* INSTRUCTIONS FOR THE TASK *
Using the material below, return exactly the lines between the one holding "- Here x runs" and the one holding "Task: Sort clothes", inclusive, and no others.

* DATA EXTRACTS *
--- --- ---

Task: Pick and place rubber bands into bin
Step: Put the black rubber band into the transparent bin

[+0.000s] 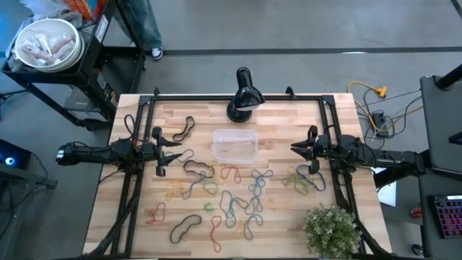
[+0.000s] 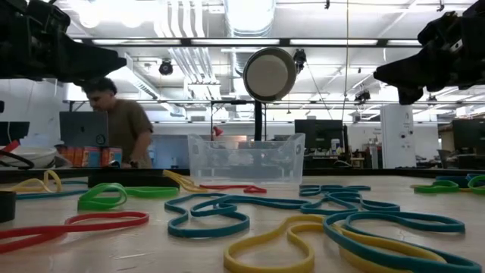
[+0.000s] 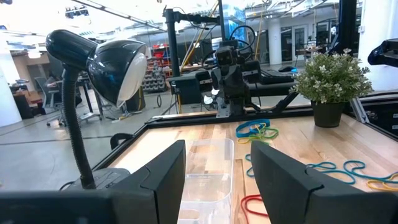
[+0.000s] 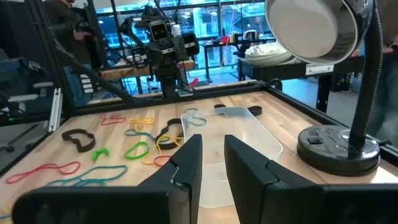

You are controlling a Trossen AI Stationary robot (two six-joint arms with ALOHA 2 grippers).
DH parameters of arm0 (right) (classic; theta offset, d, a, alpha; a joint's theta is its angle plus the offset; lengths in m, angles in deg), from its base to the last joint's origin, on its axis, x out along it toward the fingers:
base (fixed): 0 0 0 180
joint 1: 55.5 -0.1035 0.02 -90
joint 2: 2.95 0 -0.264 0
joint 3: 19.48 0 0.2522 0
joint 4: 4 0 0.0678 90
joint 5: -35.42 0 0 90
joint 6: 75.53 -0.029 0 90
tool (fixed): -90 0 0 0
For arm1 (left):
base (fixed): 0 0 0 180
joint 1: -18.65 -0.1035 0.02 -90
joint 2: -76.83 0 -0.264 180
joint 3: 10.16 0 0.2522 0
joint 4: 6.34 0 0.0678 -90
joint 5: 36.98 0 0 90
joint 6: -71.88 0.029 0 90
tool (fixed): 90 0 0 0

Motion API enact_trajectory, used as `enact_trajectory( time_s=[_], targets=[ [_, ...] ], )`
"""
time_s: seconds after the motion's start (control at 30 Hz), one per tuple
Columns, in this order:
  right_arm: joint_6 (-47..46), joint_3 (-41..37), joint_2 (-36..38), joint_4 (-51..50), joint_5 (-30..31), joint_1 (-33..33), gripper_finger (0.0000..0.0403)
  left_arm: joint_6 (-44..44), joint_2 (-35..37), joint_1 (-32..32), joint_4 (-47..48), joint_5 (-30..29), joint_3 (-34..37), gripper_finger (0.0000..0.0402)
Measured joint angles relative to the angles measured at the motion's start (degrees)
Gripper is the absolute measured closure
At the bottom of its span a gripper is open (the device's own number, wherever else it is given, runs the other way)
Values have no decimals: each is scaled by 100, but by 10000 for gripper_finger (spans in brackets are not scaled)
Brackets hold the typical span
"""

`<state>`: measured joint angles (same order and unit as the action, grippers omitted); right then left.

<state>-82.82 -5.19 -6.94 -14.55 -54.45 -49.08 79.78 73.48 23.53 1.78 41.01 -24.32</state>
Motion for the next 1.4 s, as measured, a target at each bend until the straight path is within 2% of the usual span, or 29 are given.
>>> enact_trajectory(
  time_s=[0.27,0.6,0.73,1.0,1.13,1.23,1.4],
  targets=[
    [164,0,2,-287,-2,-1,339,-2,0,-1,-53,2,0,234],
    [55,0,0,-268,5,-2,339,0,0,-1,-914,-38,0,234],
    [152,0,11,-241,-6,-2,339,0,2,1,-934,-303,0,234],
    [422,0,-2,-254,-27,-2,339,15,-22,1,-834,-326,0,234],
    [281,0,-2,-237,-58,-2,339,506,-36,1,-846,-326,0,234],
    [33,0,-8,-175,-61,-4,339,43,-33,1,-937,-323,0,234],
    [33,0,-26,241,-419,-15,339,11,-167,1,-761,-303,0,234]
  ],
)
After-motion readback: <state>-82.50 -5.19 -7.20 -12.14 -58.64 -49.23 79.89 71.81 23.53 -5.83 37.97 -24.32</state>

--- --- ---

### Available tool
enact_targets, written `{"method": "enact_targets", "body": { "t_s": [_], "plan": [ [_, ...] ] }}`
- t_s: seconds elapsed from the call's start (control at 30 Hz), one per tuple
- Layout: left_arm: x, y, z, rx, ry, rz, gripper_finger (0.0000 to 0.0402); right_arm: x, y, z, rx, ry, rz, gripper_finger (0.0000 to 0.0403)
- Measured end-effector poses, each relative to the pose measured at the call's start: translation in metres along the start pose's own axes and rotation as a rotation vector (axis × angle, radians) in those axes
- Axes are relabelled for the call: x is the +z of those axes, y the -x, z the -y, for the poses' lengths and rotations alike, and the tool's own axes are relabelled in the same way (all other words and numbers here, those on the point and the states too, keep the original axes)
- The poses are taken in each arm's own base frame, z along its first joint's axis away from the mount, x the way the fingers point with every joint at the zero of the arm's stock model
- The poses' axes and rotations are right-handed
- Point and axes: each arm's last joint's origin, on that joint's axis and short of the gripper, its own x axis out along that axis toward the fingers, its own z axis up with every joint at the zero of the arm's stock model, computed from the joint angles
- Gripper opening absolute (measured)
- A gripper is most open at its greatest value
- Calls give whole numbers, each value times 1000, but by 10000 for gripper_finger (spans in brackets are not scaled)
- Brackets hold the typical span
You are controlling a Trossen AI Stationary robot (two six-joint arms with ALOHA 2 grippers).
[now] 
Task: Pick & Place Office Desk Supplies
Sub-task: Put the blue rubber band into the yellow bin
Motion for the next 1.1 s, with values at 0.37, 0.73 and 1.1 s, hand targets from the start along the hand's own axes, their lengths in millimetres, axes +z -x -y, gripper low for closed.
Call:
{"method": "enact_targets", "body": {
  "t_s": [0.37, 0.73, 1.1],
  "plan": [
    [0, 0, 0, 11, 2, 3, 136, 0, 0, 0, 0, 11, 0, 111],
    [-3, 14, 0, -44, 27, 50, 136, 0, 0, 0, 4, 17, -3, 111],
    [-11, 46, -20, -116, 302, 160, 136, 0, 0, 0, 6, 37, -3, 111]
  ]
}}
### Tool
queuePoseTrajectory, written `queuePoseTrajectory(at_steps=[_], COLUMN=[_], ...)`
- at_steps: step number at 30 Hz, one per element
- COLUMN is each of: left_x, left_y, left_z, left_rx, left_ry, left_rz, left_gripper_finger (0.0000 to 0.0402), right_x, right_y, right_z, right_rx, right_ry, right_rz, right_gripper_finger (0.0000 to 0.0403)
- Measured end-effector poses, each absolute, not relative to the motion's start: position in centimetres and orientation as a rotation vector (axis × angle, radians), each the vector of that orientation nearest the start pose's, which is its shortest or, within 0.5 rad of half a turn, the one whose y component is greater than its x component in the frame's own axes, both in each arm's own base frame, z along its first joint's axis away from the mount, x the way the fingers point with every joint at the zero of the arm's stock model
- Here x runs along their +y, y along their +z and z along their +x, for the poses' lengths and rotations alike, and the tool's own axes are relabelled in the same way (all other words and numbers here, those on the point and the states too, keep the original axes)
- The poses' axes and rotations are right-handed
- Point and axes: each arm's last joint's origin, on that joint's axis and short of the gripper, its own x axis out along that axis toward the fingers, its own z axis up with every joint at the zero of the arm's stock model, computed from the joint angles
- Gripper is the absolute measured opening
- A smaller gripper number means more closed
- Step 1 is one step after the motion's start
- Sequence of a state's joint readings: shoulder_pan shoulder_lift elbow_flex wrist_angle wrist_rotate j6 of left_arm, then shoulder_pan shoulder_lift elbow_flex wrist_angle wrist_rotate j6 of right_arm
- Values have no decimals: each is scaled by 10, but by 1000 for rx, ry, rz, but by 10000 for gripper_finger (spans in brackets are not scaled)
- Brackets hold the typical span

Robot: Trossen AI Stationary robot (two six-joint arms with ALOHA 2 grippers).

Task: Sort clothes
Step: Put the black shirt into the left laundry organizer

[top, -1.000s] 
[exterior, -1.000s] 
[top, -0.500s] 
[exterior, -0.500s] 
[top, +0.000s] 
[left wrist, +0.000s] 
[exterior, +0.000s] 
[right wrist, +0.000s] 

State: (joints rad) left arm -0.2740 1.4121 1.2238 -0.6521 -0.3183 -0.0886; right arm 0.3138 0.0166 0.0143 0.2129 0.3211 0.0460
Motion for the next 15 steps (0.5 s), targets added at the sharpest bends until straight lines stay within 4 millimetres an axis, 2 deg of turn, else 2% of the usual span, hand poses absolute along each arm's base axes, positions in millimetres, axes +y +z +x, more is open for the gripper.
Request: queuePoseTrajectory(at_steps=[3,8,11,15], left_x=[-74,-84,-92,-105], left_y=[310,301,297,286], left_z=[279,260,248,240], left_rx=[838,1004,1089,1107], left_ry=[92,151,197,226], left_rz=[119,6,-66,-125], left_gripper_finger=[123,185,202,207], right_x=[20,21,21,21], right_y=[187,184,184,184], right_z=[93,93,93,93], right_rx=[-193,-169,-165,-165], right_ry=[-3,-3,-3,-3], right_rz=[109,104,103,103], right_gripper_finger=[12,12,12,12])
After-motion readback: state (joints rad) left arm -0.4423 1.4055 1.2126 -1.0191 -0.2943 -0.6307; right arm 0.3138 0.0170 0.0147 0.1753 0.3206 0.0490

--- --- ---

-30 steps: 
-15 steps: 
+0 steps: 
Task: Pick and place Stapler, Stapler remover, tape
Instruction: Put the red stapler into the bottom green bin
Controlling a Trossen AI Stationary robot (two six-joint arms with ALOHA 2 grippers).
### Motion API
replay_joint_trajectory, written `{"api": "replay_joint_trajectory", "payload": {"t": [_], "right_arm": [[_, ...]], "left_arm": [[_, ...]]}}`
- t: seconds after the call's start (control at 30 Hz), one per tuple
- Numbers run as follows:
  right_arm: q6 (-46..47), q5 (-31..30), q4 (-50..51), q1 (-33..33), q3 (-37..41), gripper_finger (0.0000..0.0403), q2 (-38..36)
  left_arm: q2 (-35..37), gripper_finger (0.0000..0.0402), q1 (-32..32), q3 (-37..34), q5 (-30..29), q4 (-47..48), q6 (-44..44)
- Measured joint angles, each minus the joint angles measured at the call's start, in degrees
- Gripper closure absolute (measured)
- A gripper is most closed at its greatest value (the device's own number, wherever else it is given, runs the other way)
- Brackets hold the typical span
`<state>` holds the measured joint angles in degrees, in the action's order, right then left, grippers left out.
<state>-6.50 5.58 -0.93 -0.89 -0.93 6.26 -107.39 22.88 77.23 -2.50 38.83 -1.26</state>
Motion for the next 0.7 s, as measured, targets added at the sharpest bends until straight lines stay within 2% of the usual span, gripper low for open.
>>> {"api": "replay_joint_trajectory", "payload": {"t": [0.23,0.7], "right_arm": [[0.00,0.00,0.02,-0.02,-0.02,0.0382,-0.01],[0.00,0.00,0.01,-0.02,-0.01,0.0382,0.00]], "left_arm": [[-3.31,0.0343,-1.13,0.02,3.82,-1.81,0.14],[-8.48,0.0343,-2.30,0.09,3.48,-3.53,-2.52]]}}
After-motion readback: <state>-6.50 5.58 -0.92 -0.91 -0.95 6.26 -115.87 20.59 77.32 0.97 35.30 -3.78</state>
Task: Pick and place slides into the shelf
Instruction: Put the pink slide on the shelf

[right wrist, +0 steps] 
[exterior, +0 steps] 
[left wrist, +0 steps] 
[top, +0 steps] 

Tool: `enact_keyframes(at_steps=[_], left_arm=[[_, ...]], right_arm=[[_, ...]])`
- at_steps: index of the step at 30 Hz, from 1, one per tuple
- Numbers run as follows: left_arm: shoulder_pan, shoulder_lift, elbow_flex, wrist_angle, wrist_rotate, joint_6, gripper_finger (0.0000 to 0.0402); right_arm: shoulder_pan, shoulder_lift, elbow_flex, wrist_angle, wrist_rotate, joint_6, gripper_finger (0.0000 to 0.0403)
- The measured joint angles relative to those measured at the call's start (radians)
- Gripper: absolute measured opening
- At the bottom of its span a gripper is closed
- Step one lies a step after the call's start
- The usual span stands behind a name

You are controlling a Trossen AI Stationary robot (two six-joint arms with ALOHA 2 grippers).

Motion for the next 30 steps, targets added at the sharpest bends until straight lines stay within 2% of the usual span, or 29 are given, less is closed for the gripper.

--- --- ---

* WRITTEN SOLUTION *
- Here x runs along their +y, y along their +z and z along their +x, for the poses' lengths and rotations alike, and the tool's own axes are relabelled in the same way (all other words and numbers here, those on the point and the states too, keep the original axes)
- The poses' axes and rotations are right-handed
- Point and axes: each arm's last joint's origin, on that joint's axis and short of the gripper, its own x axis out along that axis toward the fingers, its own z axis up with every joint at the zero of the arm's stock model, computed from the joint angles
- Gripper is the absolute measured opening
- A smaller gripper number means more closed
- Step 1 is one step after the motion's start
- Sequence of a state's joint readings: shoulder_pan shoulder_lift elbow_flex wrist_angle wrist_rotate j6 of left_arm, then shoulder_pan shoulder_lift elbow_flex wrist_angle wrist_rotate j6 of right_arm
- Values have no decimals: each is scaled by 10, but by 1000 for rx, ry, rz, but by 10000 for gripper_finger (spans in brackets are not scaled)
- Brackets hold the typical span

Robot: Trossen AI Stationary robot (two six-joint arms with ALOHA 2 grippers).

Task: Sort clothes

This output is complete, and the exercise is done.